The weasel scampered through a narrow sluice carved in the snow by water dripping off our roof. Only its rapid movement caught my eye, its white winter fur making it nearly invisible against the white ground. In its mouth it carried a fat brown vole.
Last summer, weasels were boldly about, wearing their tan summer coats, and eyeing the chickens that free-range our peach orchard. This was a worry to us. A single weasel can ravage a flock, leaving many birds dead, their necks bitten, as a storehouse for future meals. Our chickens suffered no attacks, but by midwinter two neighbors had lost many to weasels. So after my sighting a long discussion ensued.
A weasel (or ermine, as the short-tailed weasel is sometimes called, especially with its white winter coloration) can fit its slender body through a mouse-sized hole so we could only hope that our chicken house was secure. Maybe we should trap it, we thought, just to be sure. But it had killed a vole, the worst pest on our farm. In some winters, voles have badly damaged greenhouses full of winter greens, and, outside, tunneled up perennial beds and girdled young trees. A weasel, we’d read, will eat a vole a day. Perhaps the elegance of this small white creature swayed our minds as well, and we let it stay. So far so good.

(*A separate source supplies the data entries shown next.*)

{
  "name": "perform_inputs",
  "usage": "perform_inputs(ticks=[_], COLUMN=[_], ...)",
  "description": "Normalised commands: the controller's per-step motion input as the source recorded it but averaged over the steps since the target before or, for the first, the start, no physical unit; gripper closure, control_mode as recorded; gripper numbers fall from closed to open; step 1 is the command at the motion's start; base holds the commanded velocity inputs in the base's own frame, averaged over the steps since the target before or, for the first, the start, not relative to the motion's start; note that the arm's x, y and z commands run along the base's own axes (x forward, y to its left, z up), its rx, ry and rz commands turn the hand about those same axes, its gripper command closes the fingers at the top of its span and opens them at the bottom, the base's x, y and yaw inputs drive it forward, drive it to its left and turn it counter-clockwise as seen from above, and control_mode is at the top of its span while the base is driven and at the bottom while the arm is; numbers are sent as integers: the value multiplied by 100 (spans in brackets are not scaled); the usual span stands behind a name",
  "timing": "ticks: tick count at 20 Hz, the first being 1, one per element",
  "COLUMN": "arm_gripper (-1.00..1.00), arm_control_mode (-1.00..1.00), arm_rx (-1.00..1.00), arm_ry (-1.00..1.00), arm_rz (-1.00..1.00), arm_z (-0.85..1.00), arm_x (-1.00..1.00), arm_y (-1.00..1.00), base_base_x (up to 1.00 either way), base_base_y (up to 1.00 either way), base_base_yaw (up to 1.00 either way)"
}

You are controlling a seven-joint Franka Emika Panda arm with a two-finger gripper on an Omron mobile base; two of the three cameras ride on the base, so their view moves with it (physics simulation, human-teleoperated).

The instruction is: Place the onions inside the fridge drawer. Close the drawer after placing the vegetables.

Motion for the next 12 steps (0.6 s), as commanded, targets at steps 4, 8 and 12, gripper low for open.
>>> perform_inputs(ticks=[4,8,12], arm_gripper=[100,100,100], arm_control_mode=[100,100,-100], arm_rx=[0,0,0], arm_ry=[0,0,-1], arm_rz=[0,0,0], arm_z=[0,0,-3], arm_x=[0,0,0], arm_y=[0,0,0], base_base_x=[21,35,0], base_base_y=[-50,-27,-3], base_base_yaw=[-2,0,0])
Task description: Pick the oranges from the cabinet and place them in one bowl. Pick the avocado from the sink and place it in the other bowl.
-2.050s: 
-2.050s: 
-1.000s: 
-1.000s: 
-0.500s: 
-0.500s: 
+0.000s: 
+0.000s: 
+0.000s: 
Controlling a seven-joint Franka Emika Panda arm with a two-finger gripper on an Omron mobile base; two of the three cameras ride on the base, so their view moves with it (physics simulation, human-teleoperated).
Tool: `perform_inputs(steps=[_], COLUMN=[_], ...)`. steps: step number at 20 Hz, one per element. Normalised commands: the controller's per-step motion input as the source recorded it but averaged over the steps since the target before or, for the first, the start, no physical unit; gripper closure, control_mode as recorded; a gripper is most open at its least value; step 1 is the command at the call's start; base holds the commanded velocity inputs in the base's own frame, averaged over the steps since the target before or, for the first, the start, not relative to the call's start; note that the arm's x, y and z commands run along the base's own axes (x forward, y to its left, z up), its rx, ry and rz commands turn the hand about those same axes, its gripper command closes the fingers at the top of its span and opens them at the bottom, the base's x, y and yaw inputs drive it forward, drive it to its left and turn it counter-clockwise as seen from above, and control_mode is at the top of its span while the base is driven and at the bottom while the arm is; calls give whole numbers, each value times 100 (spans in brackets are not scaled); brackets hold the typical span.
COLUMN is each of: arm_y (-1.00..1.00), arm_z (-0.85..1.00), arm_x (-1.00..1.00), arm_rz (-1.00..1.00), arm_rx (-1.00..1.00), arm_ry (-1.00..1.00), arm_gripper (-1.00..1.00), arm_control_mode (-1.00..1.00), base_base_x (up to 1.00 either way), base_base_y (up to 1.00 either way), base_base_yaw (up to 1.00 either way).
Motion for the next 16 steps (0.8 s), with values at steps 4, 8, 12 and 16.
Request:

A farmer must play hunches and make compromises between the good that wild creatures do and the occasional risk you take to enjoy an environment rich in them. At such times of decision it’s worth noting how inexperienced humans are at farming when compared with those who have done it for millions of years. Species as diverse as marsh snails, leaf-cutter ants, termites and bark beetles maintain gardens where they cultivate fungi for food, fertilizing them, grooming them and protecting them from disease.
The most remarkable agronomists are the various species of farming ants. Some have developed their own strains of domesticated aphids, which they manage like cows or sheep. The food crop is a sticky sap called honeydew — plant sap that has passed through the aphids’ digestive tract. To stimulate this secretion, the ants milk the aphids with their forelegs and antennae. They keep their beasts docile and fenced by spreading a tranquilizing chemical with their feet, herding the aphids to food plants as needed. Ants’ mouth glands can apply a chemical to suppress aphid wing development, and if wings do appear they are bitten off. Ants attack aphid-eating predators such as lacewings and ladybugs. Unlike us, they do all these things without hesitation or doubt.
With a process so ancient and so mutualistic, it is hard to say who is calling the shots and who is enlisting whom. It makes you wonder: Did that weasel make a deal with us? He spares our chickens, we spare him and, except for the voles, everybody wins.
Damrosch is a freelance writer and the author of “The Garden Primer.”